The audience remained still and silent, as if I had cast a spell on the room, rendering the guests of the palace frozen. But before Gabriel could answer, a tremendous vibration shook the entire house. Violent, fierce hissing came rushing down the staircase, through the hallway, and spilled over into the room.

And as the heavy chandelier in the hall became unhinged from the cracking plaster of the ceiling, it smashed to the granite flooring, shattering into a million pieces, and the room erupted into hysteria.

“Leave, now!” Gabriel shouted at me.

I stared at him blankly.

“By thought,” he instructed. “Think of the house, and will the light to take you there,” he said speedily, but still I clutched the wooden back of the harp, unmoving.

Iona clumsily fell toward Gabriel's side. “Gabriel, I don't feel right.” Even in my weakened state, I could see she'd become a silhouette of silver. I could only imagine what she would have looked like to me if I weren't nearly drained away.

Gabriel looked back and forth, from Iona to me. Rushing toward us, Fergal and Brooke weaved between the crazed bodies crushing one another to get out of the house.

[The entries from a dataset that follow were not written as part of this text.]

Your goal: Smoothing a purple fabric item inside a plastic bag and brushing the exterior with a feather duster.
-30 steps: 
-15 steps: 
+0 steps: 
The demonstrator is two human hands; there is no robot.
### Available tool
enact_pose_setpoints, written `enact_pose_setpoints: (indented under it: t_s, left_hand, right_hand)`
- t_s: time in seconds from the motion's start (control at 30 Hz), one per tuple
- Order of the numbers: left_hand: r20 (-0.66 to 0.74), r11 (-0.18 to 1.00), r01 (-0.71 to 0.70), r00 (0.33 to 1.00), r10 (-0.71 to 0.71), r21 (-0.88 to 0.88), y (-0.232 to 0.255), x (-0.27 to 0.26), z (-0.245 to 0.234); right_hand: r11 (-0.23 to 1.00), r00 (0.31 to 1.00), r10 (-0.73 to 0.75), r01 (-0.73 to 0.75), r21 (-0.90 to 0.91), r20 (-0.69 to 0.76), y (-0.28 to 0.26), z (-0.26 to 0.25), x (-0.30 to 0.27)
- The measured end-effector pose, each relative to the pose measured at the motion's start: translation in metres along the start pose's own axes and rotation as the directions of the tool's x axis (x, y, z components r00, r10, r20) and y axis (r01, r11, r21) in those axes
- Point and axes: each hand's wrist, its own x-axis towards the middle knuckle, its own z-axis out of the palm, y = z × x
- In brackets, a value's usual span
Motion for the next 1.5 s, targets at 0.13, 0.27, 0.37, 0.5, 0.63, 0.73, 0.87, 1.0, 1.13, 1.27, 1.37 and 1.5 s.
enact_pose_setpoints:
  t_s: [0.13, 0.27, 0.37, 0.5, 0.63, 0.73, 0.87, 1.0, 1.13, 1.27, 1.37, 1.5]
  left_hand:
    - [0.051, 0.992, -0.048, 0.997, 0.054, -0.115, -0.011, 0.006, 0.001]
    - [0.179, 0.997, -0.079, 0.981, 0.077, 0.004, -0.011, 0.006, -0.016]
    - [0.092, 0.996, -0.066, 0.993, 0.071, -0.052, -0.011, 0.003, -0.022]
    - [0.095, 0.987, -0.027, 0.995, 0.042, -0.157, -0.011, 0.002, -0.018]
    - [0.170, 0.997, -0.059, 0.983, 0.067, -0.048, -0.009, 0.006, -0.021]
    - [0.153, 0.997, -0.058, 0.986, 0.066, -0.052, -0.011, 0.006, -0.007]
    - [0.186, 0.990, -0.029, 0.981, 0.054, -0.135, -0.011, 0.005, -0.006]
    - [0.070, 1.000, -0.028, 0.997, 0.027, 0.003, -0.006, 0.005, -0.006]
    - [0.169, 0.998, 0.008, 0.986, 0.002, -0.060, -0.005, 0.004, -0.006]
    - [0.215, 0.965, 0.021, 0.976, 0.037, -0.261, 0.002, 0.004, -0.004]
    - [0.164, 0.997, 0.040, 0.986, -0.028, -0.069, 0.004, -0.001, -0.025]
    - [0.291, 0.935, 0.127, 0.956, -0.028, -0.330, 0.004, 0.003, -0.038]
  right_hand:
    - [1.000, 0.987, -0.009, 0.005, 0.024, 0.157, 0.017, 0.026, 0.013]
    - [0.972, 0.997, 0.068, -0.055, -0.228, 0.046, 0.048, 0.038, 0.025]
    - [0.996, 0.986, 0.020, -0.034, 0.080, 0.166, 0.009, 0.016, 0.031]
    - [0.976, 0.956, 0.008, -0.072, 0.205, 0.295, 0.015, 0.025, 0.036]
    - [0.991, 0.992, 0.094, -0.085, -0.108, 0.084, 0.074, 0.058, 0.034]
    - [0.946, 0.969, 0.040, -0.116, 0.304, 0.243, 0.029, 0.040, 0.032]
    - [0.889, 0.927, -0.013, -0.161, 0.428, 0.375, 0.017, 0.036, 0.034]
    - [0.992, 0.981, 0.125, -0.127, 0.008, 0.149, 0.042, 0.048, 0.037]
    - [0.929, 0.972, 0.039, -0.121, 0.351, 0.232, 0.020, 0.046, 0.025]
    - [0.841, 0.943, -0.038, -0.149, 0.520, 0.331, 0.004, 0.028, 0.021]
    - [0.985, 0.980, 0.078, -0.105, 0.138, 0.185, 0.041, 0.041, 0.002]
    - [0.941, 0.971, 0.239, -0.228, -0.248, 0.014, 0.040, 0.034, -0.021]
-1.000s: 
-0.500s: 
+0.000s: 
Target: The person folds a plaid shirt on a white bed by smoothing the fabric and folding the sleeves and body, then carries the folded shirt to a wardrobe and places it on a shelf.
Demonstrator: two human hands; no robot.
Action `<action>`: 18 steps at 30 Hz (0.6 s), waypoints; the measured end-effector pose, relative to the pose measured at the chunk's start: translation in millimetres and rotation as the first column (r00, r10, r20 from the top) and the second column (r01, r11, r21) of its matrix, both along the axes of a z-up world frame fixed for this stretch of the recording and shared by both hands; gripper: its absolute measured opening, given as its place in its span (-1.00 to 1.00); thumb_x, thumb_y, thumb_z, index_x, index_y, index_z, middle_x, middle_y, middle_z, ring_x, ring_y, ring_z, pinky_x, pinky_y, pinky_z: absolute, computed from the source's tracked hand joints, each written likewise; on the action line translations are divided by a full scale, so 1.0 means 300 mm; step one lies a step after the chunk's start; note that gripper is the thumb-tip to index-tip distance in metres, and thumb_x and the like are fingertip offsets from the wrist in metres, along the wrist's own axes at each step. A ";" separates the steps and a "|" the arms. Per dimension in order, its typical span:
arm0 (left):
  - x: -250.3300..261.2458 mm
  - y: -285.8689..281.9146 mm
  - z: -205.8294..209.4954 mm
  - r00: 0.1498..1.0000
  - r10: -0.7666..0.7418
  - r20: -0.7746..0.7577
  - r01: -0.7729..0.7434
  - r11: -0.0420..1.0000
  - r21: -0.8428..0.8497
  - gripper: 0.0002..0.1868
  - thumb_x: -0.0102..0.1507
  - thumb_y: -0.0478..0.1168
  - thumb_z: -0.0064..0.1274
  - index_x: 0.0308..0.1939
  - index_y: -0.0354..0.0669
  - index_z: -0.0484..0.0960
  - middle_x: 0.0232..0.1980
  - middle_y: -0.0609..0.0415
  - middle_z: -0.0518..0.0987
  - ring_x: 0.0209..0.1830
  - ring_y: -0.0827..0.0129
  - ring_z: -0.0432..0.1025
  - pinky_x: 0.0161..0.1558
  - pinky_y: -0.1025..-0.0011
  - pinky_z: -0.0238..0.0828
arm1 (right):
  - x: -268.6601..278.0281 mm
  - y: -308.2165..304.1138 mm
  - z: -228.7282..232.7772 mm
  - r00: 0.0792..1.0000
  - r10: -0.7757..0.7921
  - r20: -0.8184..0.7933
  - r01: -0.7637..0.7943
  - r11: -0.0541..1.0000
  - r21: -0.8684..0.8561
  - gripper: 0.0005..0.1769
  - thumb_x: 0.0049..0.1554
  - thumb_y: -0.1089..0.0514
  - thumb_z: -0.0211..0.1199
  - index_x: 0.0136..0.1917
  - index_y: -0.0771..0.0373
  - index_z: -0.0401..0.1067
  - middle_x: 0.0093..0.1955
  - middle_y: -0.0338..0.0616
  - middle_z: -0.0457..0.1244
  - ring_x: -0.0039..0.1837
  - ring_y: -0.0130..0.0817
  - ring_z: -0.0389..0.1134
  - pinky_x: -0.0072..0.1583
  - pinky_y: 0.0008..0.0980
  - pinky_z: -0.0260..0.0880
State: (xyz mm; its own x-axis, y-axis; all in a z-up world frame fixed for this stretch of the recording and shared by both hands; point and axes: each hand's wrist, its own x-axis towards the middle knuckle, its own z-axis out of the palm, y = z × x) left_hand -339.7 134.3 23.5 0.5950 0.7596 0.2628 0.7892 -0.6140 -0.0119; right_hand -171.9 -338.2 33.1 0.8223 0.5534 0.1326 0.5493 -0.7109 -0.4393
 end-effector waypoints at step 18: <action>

The clatter of serving trays and glasses breaking against the floors added to the commotion. I could see Phelan through the crowd, removing a gun from his back pocket; I watched him click the catch off the safety. “Get her out of here!” he shouted across the room.

Darwin disappeared from the corner of my eye as he bolted up the staircase.

“I'll go with her,” Brooke said to Gabriel. She was saving me from having to confess that I couldn't travel by thought.

“Wait,” I said, seeing Ruadhan in the back of the crowd and knowing there was then only one member of our group missing. “Jonah's not here. I left him outside a while ago.”